_MATERIAL SHOWN_
Content starts
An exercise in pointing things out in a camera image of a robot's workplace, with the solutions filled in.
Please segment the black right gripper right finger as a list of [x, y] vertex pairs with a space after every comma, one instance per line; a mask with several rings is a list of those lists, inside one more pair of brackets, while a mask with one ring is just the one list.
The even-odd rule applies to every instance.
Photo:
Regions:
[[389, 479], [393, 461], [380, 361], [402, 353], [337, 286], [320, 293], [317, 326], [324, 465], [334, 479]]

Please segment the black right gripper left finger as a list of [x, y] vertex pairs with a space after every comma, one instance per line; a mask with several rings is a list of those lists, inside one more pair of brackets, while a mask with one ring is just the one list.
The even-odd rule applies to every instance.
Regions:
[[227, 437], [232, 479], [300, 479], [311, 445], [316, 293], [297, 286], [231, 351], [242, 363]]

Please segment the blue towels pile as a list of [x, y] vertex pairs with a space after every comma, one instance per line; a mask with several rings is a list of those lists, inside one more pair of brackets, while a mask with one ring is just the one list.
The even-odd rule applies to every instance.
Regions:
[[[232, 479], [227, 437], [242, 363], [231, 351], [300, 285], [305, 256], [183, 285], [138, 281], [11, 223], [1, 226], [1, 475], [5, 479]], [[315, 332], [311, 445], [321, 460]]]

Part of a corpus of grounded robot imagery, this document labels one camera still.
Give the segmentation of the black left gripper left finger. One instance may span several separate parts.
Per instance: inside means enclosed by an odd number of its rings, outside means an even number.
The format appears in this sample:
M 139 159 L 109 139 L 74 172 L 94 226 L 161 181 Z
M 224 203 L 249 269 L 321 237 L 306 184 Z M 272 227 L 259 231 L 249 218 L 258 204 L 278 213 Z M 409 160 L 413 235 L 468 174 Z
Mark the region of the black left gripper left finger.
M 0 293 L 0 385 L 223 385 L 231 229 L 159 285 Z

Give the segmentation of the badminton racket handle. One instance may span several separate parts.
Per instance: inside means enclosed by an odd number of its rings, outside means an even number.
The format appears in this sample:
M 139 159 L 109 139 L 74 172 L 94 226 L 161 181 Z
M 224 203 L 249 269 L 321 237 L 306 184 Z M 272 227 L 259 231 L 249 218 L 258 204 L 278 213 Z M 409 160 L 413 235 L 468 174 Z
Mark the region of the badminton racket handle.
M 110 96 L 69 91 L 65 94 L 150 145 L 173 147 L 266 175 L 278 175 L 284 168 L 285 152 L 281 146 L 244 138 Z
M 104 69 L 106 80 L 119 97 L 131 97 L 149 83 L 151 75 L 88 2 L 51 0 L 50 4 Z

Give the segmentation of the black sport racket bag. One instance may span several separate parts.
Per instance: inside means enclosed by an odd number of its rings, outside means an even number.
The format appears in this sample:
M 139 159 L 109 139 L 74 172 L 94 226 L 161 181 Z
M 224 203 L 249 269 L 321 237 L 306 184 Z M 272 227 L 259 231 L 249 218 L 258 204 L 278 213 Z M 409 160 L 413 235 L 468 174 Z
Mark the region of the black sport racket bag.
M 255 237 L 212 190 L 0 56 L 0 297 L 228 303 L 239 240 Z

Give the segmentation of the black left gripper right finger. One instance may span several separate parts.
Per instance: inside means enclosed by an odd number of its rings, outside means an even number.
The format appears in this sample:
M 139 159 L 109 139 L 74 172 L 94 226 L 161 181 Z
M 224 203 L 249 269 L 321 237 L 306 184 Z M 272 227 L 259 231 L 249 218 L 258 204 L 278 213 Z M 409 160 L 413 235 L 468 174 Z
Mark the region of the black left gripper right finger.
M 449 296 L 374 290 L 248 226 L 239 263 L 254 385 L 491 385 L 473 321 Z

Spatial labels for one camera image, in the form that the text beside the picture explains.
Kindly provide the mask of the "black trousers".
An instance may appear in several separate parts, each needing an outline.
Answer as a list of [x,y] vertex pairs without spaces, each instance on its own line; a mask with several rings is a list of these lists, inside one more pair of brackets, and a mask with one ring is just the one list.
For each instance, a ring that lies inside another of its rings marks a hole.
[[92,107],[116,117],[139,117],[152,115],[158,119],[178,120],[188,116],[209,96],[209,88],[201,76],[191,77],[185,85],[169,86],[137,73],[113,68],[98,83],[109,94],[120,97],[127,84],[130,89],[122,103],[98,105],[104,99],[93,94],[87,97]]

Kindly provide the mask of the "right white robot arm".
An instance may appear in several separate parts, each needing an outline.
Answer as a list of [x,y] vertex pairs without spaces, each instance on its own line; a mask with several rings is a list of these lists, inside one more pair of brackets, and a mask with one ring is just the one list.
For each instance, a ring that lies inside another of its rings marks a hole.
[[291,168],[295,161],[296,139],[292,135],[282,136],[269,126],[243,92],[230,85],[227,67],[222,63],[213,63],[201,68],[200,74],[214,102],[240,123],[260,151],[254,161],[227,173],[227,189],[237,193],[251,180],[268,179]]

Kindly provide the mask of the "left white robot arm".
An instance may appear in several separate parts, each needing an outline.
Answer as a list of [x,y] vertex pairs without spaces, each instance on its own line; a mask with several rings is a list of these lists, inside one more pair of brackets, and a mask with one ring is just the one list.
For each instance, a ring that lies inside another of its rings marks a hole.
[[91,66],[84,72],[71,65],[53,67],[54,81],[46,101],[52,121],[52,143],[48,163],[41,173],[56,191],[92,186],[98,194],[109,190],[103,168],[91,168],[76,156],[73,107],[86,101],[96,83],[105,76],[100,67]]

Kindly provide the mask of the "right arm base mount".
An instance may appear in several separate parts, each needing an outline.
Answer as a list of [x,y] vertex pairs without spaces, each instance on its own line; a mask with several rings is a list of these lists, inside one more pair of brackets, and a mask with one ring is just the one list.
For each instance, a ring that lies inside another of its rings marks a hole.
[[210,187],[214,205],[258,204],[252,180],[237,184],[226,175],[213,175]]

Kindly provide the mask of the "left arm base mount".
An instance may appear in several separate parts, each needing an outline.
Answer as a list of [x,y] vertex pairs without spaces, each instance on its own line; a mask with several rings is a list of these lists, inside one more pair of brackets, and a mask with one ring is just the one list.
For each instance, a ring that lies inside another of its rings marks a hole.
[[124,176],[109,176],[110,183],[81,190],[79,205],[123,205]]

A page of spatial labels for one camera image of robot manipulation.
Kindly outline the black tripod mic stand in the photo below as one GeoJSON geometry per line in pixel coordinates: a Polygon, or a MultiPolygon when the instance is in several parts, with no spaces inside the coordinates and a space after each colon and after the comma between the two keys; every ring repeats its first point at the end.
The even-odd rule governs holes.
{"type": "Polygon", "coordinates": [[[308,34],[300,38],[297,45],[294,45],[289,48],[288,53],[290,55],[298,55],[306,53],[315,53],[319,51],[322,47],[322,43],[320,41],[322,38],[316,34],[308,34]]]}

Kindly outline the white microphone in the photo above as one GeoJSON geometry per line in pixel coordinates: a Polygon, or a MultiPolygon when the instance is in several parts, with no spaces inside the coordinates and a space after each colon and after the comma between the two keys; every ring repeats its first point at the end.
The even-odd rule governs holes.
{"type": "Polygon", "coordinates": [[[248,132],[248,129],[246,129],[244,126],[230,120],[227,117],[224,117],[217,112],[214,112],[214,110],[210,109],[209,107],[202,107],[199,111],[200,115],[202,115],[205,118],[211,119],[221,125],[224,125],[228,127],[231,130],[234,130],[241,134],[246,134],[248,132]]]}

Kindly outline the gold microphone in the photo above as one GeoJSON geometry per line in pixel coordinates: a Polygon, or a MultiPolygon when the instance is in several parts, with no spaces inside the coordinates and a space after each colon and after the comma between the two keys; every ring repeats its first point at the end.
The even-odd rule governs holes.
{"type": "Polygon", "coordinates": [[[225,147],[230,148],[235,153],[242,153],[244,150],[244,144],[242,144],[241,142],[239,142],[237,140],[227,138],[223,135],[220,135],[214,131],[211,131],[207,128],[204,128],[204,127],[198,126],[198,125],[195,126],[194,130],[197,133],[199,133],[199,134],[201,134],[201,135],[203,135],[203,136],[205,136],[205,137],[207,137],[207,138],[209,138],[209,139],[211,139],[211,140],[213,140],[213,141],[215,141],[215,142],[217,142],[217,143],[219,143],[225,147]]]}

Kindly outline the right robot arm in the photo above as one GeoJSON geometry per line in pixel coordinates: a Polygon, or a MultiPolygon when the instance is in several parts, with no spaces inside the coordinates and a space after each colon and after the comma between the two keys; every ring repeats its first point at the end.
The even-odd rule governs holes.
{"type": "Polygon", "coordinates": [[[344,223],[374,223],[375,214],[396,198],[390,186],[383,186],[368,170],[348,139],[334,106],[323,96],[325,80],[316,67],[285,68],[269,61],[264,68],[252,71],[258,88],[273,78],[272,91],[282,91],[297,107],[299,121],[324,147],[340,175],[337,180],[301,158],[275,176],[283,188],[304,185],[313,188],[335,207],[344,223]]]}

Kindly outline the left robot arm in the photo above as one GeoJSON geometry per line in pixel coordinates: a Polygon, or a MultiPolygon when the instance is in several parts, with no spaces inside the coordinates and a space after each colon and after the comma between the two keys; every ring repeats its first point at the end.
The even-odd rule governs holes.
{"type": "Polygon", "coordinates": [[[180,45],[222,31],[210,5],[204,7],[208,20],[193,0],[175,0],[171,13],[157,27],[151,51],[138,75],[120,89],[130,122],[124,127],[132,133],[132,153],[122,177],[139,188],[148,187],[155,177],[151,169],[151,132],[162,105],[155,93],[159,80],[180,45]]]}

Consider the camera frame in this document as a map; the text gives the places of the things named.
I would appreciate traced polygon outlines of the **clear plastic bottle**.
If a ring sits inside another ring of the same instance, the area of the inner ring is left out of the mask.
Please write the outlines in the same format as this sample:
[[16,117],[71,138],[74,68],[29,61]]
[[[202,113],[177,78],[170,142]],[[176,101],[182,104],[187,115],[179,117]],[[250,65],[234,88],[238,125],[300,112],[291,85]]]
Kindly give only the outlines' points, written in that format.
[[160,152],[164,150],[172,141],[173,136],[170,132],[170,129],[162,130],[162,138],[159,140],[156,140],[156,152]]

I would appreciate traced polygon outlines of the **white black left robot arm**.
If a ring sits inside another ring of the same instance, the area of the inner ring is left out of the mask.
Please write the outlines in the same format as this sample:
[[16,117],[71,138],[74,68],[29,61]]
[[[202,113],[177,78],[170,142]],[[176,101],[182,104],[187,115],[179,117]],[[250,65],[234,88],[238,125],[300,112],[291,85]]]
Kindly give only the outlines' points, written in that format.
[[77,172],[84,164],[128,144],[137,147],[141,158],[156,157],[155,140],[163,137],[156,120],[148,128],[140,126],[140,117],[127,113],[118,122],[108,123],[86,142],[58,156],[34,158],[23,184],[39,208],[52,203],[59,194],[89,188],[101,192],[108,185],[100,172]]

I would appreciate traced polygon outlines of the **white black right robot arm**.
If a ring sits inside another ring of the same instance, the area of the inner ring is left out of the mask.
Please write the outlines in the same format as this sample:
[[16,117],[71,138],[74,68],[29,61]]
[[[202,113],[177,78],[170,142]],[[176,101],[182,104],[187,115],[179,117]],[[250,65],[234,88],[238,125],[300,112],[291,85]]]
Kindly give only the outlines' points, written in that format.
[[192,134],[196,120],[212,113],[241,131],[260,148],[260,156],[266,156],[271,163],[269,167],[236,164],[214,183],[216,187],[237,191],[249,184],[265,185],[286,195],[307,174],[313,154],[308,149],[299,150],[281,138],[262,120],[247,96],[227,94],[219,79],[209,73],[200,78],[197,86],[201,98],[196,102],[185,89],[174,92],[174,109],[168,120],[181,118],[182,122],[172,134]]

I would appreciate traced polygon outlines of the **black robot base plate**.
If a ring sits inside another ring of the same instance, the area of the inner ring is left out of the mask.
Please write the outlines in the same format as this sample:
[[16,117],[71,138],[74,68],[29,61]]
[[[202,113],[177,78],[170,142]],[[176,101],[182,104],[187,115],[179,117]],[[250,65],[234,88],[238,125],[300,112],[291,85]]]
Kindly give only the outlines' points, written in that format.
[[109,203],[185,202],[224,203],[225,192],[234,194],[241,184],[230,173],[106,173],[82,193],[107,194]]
Content ends
_WHAT IS BEING ASKED_
Line count for the word "labels": state how many lines of the listing hold it, and give only that number.

_ANSWER FOR THIS EXERCISE_
3